__Problem statement__
When you reach the line with "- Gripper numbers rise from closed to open" in the data below, begin printing lines exactly, and stop once the line with "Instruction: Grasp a" has been printed.

══ Material for this task ══

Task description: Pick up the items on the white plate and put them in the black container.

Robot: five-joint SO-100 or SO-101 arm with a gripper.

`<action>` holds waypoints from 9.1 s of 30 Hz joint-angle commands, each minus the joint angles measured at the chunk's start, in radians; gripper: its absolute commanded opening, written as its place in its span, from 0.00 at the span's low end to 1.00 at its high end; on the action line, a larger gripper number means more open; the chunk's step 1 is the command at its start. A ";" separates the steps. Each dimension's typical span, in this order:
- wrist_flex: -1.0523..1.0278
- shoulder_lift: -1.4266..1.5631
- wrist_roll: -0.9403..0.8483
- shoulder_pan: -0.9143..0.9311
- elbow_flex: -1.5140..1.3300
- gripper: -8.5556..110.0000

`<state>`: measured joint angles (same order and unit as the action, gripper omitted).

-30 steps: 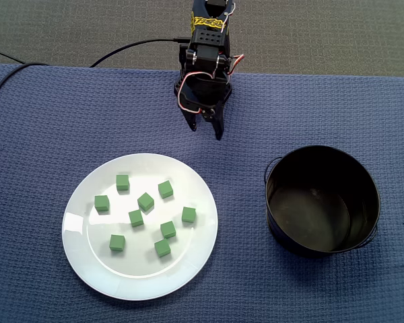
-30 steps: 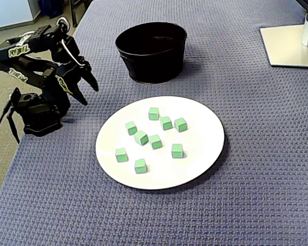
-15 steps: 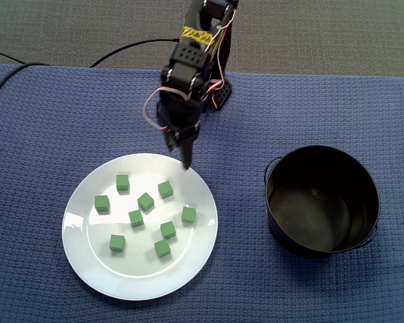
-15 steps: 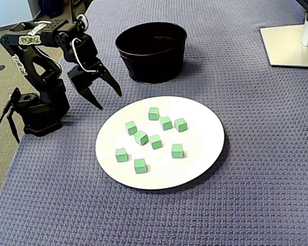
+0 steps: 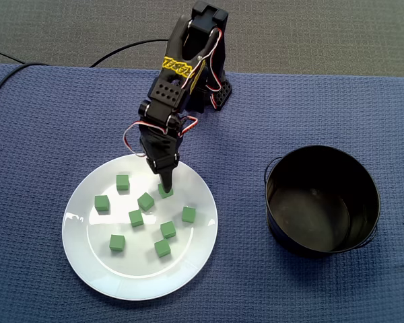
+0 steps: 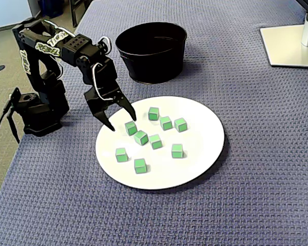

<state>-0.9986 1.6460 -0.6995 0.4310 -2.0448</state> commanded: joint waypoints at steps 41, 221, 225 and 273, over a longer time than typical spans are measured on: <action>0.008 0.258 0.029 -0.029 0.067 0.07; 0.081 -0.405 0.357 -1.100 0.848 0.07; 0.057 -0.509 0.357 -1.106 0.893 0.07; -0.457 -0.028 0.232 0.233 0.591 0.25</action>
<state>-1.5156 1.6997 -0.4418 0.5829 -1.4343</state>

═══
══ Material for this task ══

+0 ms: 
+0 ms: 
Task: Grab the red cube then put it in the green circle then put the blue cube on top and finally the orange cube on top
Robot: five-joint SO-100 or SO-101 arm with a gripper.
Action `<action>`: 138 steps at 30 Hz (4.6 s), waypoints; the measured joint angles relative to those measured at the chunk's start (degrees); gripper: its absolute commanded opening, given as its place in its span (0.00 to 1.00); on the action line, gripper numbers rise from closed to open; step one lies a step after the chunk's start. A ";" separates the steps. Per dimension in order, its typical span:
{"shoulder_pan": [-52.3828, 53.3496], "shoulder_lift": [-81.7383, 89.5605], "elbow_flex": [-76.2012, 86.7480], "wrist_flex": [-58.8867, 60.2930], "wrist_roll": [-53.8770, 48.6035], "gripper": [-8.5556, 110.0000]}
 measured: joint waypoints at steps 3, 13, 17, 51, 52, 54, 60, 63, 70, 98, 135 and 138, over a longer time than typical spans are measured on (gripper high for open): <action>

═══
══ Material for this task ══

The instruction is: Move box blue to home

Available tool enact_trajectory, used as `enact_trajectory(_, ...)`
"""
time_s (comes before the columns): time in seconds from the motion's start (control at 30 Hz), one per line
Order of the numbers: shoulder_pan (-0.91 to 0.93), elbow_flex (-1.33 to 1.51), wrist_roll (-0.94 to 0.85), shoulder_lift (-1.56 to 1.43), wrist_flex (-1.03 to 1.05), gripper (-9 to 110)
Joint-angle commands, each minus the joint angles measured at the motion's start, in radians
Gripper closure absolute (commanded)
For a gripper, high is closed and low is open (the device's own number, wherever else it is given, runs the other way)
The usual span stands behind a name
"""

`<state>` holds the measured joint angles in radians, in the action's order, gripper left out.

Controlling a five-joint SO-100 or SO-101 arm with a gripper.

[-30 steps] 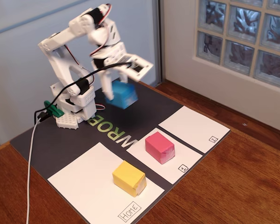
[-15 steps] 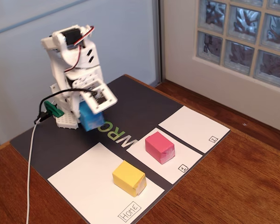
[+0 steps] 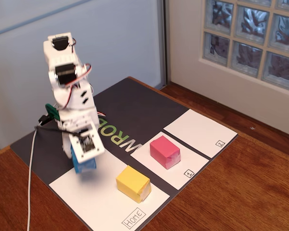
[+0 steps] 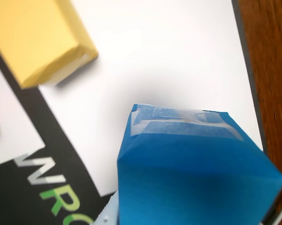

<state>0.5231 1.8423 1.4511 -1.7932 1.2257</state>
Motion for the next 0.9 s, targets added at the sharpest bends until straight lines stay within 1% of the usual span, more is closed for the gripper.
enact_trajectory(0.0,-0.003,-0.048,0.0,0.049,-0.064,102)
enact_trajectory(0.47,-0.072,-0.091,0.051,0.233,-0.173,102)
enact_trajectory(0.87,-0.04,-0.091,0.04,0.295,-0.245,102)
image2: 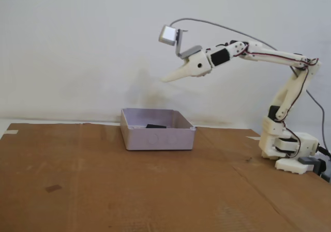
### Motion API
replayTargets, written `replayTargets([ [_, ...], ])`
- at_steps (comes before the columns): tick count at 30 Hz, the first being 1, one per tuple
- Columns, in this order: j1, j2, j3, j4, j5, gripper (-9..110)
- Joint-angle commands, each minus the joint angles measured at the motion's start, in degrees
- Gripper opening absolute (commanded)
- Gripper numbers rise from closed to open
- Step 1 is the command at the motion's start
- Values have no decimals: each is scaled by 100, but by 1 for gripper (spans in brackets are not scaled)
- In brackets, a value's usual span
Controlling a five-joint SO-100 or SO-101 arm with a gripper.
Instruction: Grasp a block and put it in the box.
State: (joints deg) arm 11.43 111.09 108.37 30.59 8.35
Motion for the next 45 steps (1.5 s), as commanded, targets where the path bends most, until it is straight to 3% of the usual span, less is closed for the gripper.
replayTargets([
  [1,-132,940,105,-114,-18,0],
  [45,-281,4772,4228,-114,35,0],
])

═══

__Finished exercise__
- Gripper numbers rise from closed to open
- Step 1 is the command at the motion's start
- Values have no decimals: each is scaled by 100, but by 1 for gripper (spans in brackets are not scaled)
- In brackets, a value's usual span
Controlling a five-joint SO-100 or SO-101 arm with a gripper.
Instruction: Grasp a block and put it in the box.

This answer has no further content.